You can sort of tie specific knowledges to certain levels of proficiency. Or, you can give certain aspects of the lore a -10 adjustment to DC.

Take the dragon example from the top of the post. A dragon may be a high level creature, with correspondingly high Recall Knowledge DCs, but they're incredibly visible. If one is rampaging in the countryside you expect people to know about this, at least the relevant specifics like whether it eats humans or only cattle and sheep. If it breathes fire or poison. If it can be bribed with gold or information.

Now you can tier that information:

  • Incredibly easy: know whether the dragon is dangerous yes or no, what it's hunting for, and its most visible/spectacular attack.
  • Easy: know what type of dragon it is.
  • Normal: highest/lowest save
  • Hard: specific dragon's history and reputation
  • Very hard: what the dragon is really after, its motivations

Why Have Lore, Anyway?

In the end, I write my world's lore so it can end up with the players. However you decide to set your DCs, if you feel the same way4 I can only advise you to not set the DC too high. If you want a particular piece of lore to be known, make it knowable.

Or sometimes, just make it known. At least to PCs with a sufficiently high proficiency. If a player rolling a failure on a Recall Knowledge would deprive them of knowledge you think they should have, you might as well say: "Well, your rogue is an Expert in Society so of course they know the local lizardfolk are traders with generally peaceful relations to the neighboring halfling village!" This might save them from starting a fight with random lizardfolk you intended as a social encounter rather than a combat.


  1. I generally find the whole Rarity system introduces more problems than it solves, really. Isn't one person's Rare another person's Common? Isn't Legendary knowledge automatically very niche and Rare? 

  2. Funnily enough, if players would Gather Information amongst local villagers about the monster instead of Recall Knowledge, the adjustment would work the other way, a bonus instead of a penalty, because of course the villagers would share what they know about their particular problem. 
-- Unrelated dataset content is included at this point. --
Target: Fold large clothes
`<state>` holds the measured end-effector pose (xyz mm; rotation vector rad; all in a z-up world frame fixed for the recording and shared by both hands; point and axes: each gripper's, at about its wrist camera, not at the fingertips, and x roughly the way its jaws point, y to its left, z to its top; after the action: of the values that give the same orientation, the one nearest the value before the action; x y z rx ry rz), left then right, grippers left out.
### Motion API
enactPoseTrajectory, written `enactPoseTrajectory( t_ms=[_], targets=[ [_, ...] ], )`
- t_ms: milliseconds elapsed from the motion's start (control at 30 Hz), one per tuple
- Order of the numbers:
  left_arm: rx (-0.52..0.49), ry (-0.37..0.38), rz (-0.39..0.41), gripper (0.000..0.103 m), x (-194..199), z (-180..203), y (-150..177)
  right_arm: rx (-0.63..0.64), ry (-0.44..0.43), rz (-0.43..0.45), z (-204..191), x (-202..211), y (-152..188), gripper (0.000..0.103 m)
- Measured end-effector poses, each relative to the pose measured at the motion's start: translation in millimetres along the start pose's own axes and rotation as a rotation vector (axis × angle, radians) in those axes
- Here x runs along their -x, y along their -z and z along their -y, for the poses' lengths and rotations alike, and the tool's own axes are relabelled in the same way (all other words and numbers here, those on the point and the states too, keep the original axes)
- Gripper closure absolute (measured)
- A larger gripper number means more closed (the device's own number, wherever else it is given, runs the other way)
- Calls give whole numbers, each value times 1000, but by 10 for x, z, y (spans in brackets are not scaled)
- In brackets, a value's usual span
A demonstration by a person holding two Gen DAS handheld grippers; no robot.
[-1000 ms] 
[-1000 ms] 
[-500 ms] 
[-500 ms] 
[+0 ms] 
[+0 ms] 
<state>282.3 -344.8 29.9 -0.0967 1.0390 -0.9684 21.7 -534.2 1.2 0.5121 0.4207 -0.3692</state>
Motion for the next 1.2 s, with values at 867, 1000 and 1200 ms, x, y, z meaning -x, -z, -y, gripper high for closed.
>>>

  3. This also immediately creates a situation where a PC could roll Settlement Lore instead of Nature of whatever to find out about a specific monster harrassing a specific locale. Usually, using Lore lowers the DC, but asking around about a specific creature also increases the DC, because of Rarity, so what DC do you end up with? Do these things cancel out each other? Is it even useful to consider all this? 

  4. I know there are GMs out there who say it's fine if players don't find out particular things about the setting, but I generally enjoy it if I put time and effort into something and it actually comes into play.